这番话,字字诛心。不仅夺了文悦所有的体面和权力,更是将她之前用来博取同情的说辞,原封不动地打了回去,变成了对她最大的讽刺。

沈演之喉头滚动了一下,最终只从牙缝里挤出一个字:“准。”

他再也不想在这里多待一刻,拂袖而去。

崔静月看着他仓皇离去的背影,又看了一眼床上失魂落魄、面如死灰的文悦,嘴角勾起一抹极淡极淡的,几乎看不见的弧度。

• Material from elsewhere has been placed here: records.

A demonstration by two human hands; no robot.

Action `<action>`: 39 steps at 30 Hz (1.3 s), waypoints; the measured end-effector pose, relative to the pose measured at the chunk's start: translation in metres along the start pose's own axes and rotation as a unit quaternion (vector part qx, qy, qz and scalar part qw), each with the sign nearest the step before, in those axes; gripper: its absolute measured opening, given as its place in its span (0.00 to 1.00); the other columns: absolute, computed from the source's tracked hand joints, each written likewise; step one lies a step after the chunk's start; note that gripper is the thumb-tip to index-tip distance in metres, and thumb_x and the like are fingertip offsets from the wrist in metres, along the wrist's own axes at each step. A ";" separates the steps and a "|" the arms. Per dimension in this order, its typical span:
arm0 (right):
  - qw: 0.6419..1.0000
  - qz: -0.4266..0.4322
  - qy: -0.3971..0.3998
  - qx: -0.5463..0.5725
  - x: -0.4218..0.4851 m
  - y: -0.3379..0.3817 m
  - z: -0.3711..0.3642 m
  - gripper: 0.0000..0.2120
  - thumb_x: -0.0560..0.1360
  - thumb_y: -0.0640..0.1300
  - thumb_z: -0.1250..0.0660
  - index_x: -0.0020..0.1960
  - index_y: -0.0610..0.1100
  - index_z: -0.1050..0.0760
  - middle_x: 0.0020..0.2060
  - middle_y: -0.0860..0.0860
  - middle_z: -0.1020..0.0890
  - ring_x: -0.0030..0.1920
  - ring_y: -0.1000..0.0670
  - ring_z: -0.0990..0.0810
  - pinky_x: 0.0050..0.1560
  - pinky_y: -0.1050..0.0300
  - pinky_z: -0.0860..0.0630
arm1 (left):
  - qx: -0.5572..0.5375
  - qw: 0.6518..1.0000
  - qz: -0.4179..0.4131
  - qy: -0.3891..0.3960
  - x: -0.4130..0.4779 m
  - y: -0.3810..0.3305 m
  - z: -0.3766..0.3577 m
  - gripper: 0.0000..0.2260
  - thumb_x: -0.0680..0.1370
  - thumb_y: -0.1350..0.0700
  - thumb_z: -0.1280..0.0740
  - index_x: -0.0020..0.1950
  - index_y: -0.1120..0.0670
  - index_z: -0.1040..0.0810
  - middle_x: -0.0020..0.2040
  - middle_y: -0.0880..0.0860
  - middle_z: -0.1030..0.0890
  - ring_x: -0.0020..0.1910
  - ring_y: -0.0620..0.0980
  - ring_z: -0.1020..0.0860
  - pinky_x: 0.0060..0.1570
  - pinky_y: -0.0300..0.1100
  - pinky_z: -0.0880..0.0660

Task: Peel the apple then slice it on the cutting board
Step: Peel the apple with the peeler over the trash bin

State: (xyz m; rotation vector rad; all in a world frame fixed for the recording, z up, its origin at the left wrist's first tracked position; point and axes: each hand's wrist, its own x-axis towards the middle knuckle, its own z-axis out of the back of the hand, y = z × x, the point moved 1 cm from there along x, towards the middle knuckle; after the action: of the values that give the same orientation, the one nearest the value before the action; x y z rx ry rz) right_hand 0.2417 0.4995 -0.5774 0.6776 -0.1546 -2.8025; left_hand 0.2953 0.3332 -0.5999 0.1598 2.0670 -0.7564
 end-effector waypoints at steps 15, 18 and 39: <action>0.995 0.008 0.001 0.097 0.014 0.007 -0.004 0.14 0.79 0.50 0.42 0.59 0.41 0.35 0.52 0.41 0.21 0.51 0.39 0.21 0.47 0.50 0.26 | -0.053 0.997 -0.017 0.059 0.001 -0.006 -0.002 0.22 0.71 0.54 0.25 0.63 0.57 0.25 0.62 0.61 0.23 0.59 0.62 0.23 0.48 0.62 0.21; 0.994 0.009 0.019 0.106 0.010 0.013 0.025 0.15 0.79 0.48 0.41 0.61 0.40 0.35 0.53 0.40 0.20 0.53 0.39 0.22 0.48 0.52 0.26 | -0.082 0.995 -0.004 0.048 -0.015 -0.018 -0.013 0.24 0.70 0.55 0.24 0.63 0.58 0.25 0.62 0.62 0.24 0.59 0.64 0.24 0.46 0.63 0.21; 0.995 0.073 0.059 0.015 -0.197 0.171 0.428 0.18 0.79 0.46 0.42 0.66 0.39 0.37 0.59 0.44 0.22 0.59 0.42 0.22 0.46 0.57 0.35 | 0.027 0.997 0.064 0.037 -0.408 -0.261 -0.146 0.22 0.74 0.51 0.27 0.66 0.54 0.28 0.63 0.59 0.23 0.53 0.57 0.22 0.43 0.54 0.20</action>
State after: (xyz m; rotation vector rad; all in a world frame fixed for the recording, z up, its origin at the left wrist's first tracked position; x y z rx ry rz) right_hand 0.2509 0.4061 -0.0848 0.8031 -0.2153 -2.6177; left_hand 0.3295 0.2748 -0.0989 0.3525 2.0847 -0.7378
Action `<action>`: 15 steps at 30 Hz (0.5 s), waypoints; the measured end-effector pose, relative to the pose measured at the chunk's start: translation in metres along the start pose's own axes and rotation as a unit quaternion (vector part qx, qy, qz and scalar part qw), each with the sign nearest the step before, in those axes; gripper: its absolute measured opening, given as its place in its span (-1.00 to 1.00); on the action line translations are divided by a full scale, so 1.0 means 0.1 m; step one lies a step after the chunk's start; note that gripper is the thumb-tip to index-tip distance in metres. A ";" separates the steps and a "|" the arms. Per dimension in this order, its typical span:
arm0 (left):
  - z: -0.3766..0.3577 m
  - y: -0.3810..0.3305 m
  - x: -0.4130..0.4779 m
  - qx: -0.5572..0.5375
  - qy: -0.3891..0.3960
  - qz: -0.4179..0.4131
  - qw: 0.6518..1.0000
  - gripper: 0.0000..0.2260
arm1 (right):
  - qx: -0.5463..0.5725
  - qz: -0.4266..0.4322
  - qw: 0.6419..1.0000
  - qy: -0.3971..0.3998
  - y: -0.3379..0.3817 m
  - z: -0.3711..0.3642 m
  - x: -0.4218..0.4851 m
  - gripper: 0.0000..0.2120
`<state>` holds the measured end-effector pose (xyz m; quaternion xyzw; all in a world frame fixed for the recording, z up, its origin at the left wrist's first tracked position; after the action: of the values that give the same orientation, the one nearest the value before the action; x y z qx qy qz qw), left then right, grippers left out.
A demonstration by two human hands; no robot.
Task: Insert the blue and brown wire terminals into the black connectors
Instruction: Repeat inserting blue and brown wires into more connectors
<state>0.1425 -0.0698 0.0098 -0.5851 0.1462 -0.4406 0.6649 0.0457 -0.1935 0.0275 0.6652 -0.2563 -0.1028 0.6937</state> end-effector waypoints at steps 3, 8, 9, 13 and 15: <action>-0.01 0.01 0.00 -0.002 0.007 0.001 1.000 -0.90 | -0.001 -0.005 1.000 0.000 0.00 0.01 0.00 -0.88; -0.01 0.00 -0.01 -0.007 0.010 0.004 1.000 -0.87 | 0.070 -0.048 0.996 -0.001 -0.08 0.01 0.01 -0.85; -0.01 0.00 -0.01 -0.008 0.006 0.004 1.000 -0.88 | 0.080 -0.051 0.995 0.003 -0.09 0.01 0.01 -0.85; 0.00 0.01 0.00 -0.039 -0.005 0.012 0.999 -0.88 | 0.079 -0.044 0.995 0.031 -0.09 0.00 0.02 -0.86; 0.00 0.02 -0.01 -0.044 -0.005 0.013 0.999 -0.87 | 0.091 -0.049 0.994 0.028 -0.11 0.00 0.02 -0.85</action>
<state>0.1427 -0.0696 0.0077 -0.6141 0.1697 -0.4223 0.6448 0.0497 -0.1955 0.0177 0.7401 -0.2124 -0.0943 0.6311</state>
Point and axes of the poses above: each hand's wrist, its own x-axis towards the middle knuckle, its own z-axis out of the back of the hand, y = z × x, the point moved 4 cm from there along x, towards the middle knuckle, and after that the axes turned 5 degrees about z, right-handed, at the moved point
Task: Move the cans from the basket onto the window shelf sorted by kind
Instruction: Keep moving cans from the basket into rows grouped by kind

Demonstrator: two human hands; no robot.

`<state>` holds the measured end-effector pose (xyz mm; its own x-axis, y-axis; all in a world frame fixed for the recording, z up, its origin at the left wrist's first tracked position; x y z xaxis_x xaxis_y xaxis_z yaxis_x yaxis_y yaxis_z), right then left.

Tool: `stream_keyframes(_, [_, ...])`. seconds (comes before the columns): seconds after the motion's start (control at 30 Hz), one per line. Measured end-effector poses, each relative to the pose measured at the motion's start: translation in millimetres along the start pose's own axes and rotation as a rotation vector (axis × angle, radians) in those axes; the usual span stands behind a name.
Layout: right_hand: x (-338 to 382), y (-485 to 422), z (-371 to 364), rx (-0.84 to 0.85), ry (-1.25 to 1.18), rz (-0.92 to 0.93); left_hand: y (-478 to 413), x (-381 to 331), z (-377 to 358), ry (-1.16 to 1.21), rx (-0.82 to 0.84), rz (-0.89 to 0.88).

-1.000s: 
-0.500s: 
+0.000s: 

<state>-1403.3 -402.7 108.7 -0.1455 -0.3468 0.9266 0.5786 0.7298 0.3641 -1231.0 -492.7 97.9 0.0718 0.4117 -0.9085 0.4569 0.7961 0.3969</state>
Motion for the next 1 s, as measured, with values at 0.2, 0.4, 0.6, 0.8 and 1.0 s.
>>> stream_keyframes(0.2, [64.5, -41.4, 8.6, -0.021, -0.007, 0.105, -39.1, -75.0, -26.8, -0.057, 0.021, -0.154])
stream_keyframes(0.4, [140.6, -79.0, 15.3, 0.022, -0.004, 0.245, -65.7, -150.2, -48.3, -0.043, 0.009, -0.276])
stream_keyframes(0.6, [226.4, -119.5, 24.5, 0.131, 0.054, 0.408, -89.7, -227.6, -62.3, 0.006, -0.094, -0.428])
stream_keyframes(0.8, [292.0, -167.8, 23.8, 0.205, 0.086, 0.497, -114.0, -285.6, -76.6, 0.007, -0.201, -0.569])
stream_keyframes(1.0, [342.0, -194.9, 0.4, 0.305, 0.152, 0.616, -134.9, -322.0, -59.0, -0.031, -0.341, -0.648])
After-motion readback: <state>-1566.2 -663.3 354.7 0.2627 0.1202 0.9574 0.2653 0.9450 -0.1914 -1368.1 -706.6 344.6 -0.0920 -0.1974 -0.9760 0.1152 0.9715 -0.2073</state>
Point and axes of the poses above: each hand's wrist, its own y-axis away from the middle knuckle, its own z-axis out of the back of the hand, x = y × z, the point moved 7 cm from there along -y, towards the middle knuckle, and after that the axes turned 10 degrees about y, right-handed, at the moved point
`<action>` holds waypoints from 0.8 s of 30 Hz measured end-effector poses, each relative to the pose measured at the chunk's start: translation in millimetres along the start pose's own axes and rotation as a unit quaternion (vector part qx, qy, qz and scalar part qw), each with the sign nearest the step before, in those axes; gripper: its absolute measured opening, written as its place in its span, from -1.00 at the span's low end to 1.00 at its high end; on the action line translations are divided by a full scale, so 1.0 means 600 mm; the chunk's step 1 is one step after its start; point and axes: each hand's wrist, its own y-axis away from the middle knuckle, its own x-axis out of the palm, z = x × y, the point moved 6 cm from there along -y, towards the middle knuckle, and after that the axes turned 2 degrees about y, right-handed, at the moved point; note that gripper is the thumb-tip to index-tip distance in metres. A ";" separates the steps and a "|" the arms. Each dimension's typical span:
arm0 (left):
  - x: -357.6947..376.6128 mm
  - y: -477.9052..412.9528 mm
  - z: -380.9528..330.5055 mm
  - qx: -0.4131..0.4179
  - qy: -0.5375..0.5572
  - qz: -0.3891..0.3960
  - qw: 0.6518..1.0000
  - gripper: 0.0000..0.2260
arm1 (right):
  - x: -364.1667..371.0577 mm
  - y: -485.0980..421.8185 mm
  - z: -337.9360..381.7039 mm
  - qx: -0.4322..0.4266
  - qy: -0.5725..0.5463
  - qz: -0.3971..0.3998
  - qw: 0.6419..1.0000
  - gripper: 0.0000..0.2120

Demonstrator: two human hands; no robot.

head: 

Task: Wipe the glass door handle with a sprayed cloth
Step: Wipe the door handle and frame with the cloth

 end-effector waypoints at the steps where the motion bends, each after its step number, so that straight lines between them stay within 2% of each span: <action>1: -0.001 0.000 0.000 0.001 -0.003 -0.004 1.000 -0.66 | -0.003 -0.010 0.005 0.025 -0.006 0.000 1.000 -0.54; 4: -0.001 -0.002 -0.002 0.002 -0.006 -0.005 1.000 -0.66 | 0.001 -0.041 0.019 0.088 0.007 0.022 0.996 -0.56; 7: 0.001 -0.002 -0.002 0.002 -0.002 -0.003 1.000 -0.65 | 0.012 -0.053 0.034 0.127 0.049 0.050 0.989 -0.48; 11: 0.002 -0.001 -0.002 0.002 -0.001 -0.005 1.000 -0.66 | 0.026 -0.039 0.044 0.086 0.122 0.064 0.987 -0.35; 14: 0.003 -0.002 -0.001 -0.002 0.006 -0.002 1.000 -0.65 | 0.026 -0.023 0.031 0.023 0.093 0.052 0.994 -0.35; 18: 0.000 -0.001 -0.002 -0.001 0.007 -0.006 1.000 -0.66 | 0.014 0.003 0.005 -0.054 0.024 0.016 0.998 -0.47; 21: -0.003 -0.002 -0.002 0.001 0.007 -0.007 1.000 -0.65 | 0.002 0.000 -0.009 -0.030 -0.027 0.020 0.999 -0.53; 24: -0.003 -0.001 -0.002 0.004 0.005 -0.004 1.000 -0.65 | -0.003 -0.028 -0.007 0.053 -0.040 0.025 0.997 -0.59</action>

老虎打盹结束了。那只自作聪明的狐狸,终究还是把自己绕进了笼子里。

清心小筑的门,在一声沉闷的“吱呀”声中,被从外面落了锁。

这把铜锁,锁住的不仅是文悦的自由,更是她所有的希望和尊严。

前几日还门庭若市、人人巴结的院子,一夜之间变得门可罗雀,冷清得能听见风吹过树叶的萧瑟声。

文悦呆呆地坐在窗前,身上还穿着那件华美的软烟罗,此刻却像一件沉重的戏服,包裹着她失魂落魄的身体。

她输了,输得一败涂地。她精心策划的一切,在崔静月面前,就像孩童的把戏,被轻易戳穿,让她沦为整个王府的笑柄。

春禾被拖下去时那凄厉的惨叫声,仿佛还在耳边回响。

那是她最得力的心腹,也是她最后的依仗。如今,她身边只剩下那个从主院调来的碧珠,和几个战战兢兢、大气都不敢出的小丫鬟。